April 2nd, 2009

searchtools.com

Two new Search / Information Retrieval textbooks

Introduction to Information Retrieval by: Christopher D Manning, Prabhakar Raghavan, Hinrich Schütze; July 2008 from Cambridge University Press [disclosure: the link has my amazon affiliate code]

I've been going through this book for a while, and I like it. It's an interesting way of ordering the content, but that content itself seems very much more practical than previous textbooks. with helpful information about language detection and the issues of index structure and caching, classification (and evaluation thereof), machine learning for interactive search (as opposed to batch), and various algorithms for relevance ranking They cover practical topics like lowercasing in the index, which I agree with, and there's not much I find maddeningly wrong. However, they postpone citations to chapter reference sections, so it is sometimes not clear that there are no citations for some practical topics, such as whether excluding stopwords causes more harm than good -- I agree -- but I sure would like to see the research.
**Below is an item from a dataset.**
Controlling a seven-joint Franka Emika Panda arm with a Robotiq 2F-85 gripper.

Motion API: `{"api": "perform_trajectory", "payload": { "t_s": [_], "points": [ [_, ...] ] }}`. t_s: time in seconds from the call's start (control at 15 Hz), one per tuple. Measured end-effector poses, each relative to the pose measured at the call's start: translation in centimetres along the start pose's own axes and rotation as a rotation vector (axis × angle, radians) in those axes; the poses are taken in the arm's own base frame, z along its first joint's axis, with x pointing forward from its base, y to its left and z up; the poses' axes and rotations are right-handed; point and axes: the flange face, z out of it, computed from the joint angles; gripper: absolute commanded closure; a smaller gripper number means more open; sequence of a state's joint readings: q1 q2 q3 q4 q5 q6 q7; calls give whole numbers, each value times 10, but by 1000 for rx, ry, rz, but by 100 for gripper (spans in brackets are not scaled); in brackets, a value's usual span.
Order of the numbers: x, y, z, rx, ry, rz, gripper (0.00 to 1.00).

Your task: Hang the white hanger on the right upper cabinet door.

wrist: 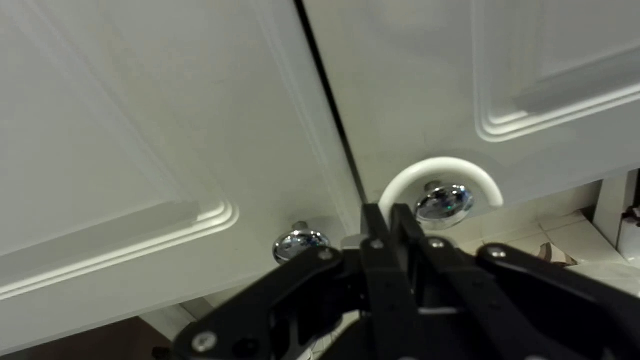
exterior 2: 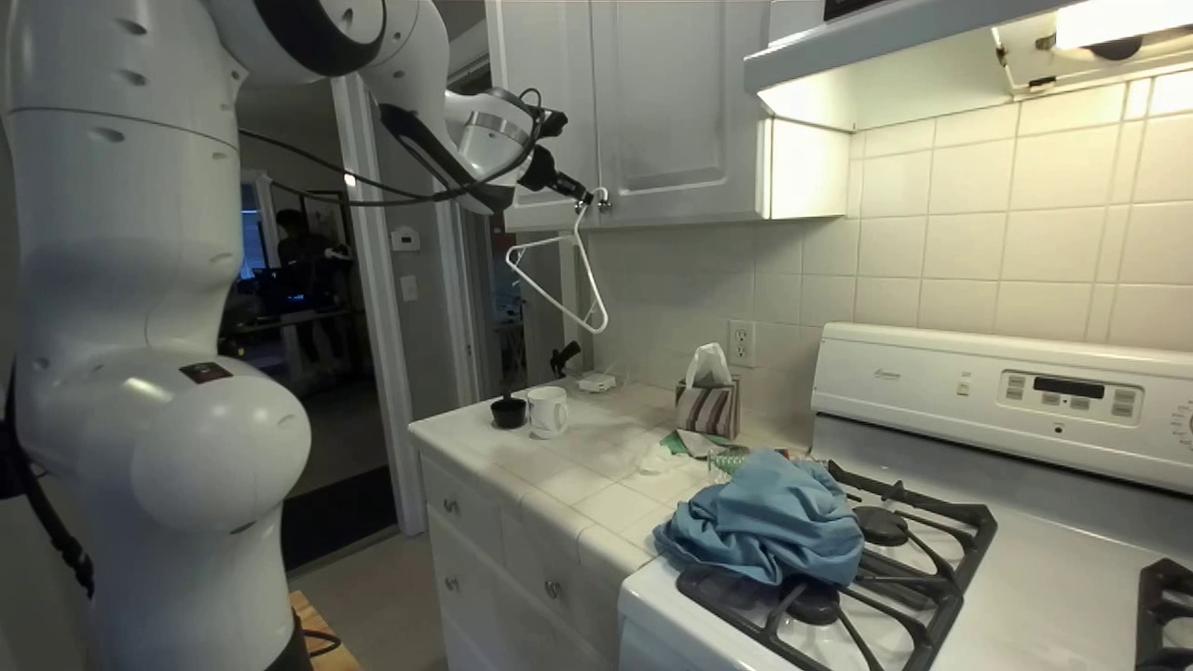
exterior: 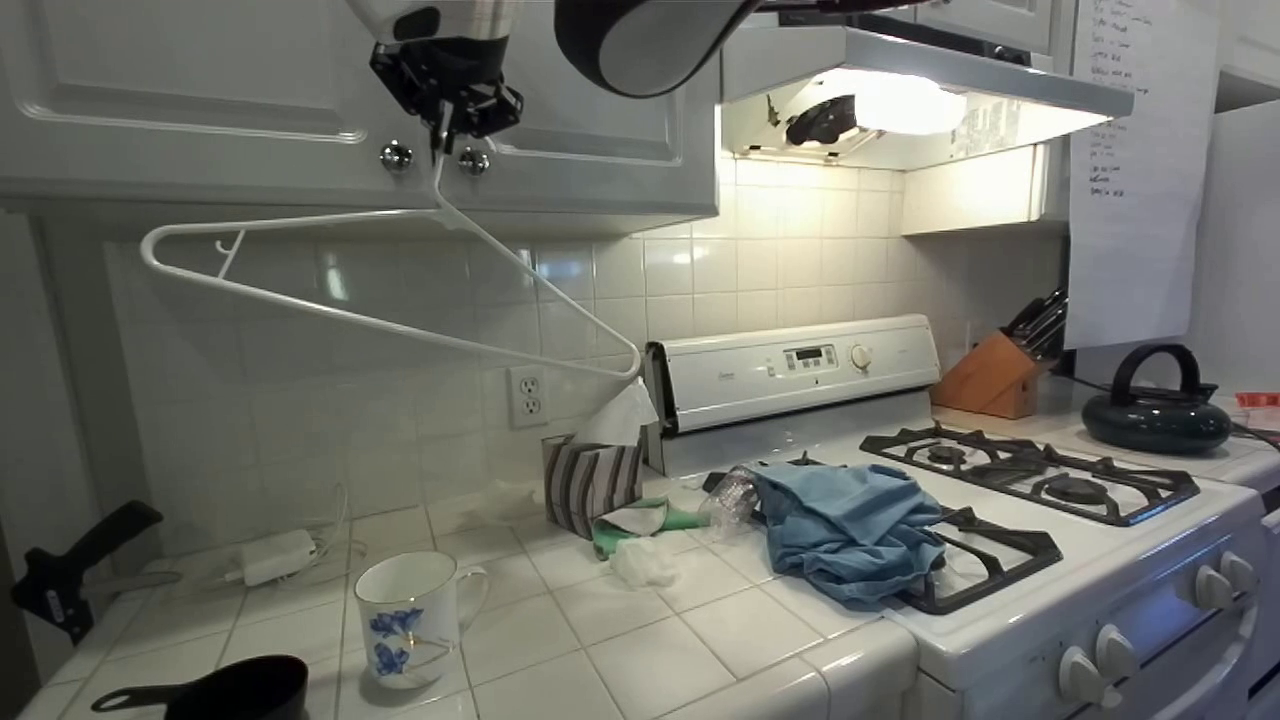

And if there isn't any, I'd like to know that too (and hope someone will fill the gap, soon!)

Collapse )

I just saw and ordered Search Engines: Information Retrieval in Practice by Bruce Croft, Donald Metzler, Trevor Strohman; March 2009 from Addison-Wesley (Pearson Higher Ed) ISBN-10: 013607782X; ISBN-13: 9780136077824 [disclosure: the link has my amazon affiliate code]

This looks even closer to my approach to practical information retrieval. I'm all for reducing the distance between theoretical IR, which lives in algorithms and equations, and real-life search, which concentrates on handling short queries, providing useful information foraging pathways, and so on. More when I read it.